Dans un billet de blog publié en 2019, M. Rush a insisté sur le fait que la majorité des accidents maritimes étaient dus à une erreur de l'opérateur. Il a déclaré qu'OceanGate prenait les exigences de sécurité très au sérieux, mais que le fait de tenir un organisme extérieur informé de chaque modification avant qu'elle ne soit testée dans un contexte réel était "anathème à l'innovation rapide".
L'ancien employé a déclaré à la BBC que lorsqu'il travaillait chez OceanGate, il avait confiance dans l'engagement de M. Rush en matière de sécurité.
"Rush était très pondéré, il savait ce qu'il fallait faire", a-t-il signalé. "Il a participé à toutes les plongées du sous-marin, il était le pilote pour chacune d'entre elles, et c'est parce qu'il avait confiance en la sécurité du sous-marin."
M. Newman a déclaré à la BBC que le sous-marin n'était peut-être pas certifié, mais qu'il avait fait l'objet de nombreux tests. M. Rush "a introduit de nouvelles idées et de nouvelles pièces qui ne sont pas conventionnelles, et certaines personnes n'aiment pas cela", a-t-il précisé.
"L'idée qu'il s'agit de quelque chose d'unique et que Stockton a fait quelque chose de mal n'est pas sincère", a-t-il ajouté.
L'année dernière, M. Rush lui-même a déclaré au journaliste de CBS M. Pogue que "si vous voulez être en sécurité, ne sortez pas du lit".
"Ne montez pas dans votre voiture. Ne faites rien. À un moment donné, vous allez prendre des risques, et c'est vraiment une question de risque et de récompense. Je pense que je peux le faire de manière tout aussi sûre en enfreignant les règles", a-t-il déclaré.
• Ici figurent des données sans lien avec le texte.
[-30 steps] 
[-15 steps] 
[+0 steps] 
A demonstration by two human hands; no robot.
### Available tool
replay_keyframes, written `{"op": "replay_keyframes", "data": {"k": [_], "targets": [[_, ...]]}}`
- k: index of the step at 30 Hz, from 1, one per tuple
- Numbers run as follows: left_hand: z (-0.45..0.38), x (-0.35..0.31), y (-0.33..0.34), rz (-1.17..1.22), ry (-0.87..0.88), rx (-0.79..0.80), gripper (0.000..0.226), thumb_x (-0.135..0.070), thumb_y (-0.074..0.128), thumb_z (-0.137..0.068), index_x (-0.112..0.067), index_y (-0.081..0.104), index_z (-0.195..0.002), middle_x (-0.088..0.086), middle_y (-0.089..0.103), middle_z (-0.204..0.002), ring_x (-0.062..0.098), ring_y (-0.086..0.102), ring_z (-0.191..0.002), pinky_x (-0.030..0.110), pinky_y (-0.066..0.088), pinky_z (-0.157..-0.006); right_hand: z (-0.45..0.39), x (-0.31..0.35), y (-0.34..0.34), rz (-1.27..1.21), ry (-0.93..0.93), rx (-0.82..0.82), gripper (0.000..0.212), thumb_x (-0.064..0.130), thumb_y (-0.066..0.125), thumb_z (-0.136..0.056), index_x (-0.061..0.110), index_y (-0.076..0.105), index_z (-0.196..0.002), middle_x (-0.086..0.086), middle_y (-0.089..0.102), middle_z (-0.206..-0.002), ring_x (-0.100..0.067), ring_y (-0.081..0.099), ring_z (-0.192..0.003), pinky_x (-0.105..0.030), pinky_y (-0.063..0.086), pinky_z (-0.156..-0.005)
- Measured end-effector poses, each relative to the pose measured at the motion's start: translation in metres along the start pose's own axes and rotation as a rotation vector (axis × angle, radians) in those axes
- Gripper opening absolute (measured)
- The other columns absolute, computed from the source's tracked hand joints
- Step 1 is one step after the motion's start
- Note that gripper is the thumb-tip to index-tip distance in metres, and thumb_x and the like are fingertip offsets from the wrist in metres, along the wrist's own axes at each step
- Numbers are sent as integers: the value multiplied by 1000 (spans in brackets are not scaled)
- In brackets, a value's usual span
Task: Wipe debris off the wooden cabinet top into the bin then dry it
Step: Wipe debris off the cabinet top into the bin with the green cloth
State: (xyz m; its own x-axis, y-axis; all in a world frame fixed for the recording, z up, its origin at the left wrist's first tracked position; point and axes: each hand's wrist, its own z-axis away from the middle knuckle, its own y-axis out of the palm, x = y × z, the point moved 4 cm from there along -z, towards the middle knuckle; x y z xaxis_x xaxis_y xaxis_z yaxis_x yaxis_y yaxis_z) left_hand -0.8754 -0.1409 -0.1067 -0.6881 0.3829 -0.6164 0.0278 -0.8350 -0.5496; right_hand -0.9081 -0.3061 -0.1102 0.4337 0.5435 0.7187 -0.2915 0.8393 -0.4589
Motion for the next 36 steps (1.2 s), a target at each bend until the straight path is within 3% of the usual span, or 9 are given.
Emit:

La question est de savoir pourquoi, malgré d'autres plongées réussies, le dernier voyage du sous-marin s'est soldé par une tragédie, a déclaré M. Newman.
"Il est clair que la coque de pression a cédé, n'est-ce pas ? Et la question est de savoir pourquoi elle a cédé".Guillermo Söhnlein, cofondateur d'OceanGate et ancien partenaire commercial de Rush, a signalé qu'il n'aurait pas adopté une approche différente.
"La communauté des submersibles humains est très petite, nous nous connaissons tous et je pense qu'en général, nous respectons les opinions de chacun."
"En fin de compte, tout le monde a des opinions différentes sur la façon dont les sous-marins devraient être conçus", a indiqué M. Söhnlein.
Jay Bloom a décliné l'invitation de M. Rush après que son fils eut également exprimé des craintes au sujet du sous-marin.
"Je suis sûr qu'il croyait vraiment à ce qu'il disait", a expliqué M. Bloom. "Mais il s'est lourdement trompé."